Ian regardait les flammes avec suspicion.

— Pourquoi est-ce que le feu est rose ?

— C'est certainement dû à la composition des végétaux, suggéra Arthur.

— Ça ne me plaît pas trop, dis-je. On est visibles de loin dans cette plaine.

— Tu crois qu'il y a des animaux qui vont nous attaquer ? demanda Ian.

Le sorcier sourit. Il me tendit un sac de couchage.

— Pas sous ma garde, dit-il. Allez-vous coucher, on a encore un long chemin à parcourir demain.

Une fois le petit endormi dans la tente, je ressortis dans le froid mordant. Arthur était tranquillement assis dos au feu, et montait la garde comme il l'avait promis. La lune fit son apparition, illuminant le paysage de son éclat.

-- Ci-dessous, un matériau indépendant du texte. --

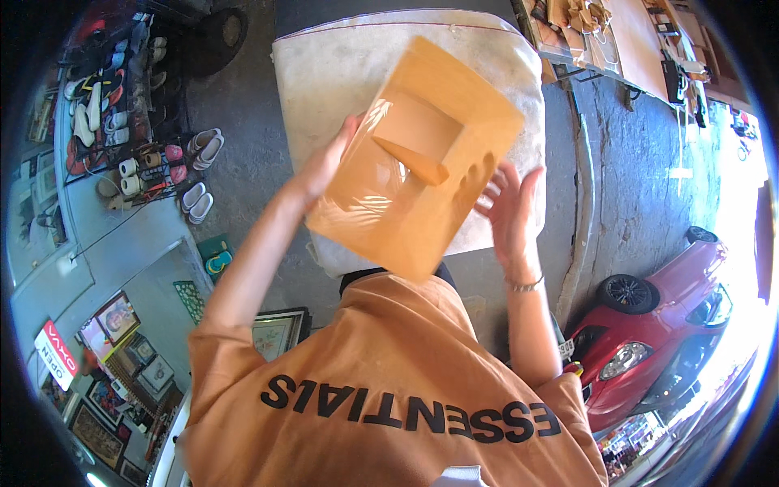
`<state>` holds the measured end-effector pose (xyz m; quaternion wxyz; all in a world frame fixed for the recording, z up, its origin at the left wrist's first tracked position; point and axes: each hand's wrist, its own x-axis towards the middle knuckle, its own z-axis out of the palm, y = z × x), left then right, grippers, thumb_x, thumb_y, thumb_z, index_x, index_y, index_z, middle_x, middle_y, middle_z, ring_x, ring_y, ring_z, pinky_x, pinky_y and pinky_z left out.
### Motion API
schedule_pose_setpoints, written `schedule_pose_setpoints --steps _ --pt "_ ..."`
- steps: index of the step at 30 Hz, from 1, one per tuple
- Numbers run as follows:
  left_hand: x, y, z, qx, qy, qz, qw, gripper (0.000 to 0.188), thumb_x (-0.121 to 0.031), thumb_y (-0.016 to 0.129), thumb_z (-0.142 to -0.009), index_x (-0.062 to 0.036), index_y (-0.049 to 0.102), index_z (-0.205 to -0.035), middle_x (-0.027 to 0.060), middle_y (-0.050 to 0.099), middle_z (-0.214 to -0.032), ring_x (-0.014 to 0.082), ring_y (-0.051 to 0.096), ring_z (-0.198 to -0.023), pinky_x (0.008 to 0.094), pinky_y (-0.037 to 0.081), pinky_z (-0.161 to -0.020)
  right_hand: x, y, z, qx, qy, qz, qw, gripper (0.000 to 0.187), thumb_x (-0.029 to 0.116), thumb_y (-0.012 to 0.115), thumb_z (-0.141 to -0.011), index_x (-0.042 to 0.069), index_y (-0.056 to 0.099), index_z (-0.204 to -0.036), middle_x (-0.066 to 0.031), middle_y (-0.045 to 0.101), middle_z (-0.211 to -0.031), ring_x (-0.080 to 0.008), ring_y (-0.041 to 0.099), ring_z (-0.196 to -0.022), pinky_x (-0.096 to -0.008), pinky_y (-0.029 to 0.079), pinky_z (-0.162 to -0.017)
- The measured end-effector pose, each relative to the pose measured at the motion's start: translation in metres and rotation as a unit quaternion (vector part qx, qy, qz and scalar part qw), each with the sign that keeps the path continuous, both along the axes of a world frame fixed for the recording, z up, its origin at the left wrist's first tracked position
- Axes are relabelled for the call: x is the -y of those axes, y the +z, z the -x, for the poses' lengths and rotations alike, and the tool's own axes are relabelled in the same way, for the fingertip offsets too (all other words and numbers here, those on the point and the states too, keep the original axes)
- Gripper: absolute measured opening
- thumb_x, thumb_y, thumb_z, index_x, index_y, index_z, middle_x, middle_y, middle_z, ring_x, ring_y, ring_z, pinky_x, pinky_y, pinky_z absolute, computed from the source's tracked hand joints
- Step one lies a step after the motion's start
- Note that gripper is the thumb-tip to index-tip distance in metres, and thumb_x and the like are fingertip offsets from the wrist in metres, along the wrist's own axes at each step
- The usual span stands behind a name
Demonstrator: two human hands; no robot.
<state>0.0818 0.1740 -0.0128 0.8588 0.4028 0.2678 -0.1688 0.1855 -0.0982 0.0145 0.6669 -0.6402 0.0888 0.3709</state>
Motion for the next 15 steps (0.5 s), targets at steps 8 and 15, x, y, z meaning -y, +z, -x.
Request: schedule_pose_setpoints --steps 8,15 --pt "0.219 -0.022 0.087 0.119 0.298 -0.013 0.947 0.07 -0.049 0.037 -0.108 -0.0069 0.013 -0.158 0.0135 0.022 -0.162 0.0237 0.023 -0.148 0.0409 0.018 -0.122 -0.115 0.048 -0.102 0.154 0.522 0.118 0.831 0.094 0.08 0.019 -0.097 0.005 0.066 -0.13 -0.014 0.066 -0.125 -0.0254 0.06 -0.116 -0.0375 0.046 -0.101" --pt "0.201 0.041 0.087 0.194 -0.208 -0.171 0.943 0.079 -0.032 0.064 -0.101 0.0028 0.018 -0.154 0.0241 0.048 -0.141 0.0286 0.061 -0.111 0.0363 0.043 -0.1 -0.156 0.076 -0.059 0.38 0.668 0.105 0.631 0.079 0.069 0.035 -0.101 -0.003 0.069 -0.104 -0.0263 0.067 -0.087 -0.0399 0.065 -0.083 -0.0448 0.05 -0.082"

Je regardai le disque argenté avec curiosité. Ce n'était pas la même lune que sur Terre, j'en étais certaine. Elle brillait plus fort et je ne reconnaissais pas les motifs qui courraient à sa surface. Je fus surprise lorsque j’en vis une seconde monter au-dessus de l'horizon. Elle était plus petite et brillait d'une lumière jaunâtre.

Je m'allongeai dans la végétation, les tiges bruissaient doucement à mes oreilles. Le ciel était d'un noir d'encre, sans aucune trace de la pollution lumineuse qui avait été mon quotidien en ville. Des milliers d'étoiles scintillaient comme des diamants, trop nombreuses pour que je puisse les compter.

— Tu vas attraper froid comme ça, dit Arthur.

Il me tendit une couverture. Je m'assis et m’emmitouflai dans la laine avec un long soupir.

— Qu'y a-t-il ?

— Les étoiles, dis-je. Elles me semblent familières mais je ne reconnais aucune constellation.

Il s'assit à côté de moi et leva les yeux, scrutant lui aussi le ciel.

— C'est parce que ce sont les mêmes, finit-il par dire.

— Comment ça ?

— Tu avais bien dit que le temps ne s'écoulait pas de la même façon à Lor que sur Terre, non ?

— Oui, un an sur Terre équivaut à deux ans et demi ici. Mais je ne vois pas où ça nous mène…

— Sur des millions d'années, le décalage a dû être encore plus important, tu ne crois pas ?

Je le regardai, surprise. Je reportai ensuite mon attention sur le firmament.

— Alors, ce qu'on voit là, c'est le ciel que verraient nos descendants sur Terre ?

Je rougis d’avoir formulé mon idée de cette manière. Heureusement, l’obscurité cachait le feu de mes joues. Je continuai maladroitement.

— C'est impressionnant ! Je me sens toute petite quand je pense à ça !

— Rien qu'une étincelle dans l'Univers immense, me sourit-il.

Je baillai.

— Va dormir maintenant. Tu en as bien besoin.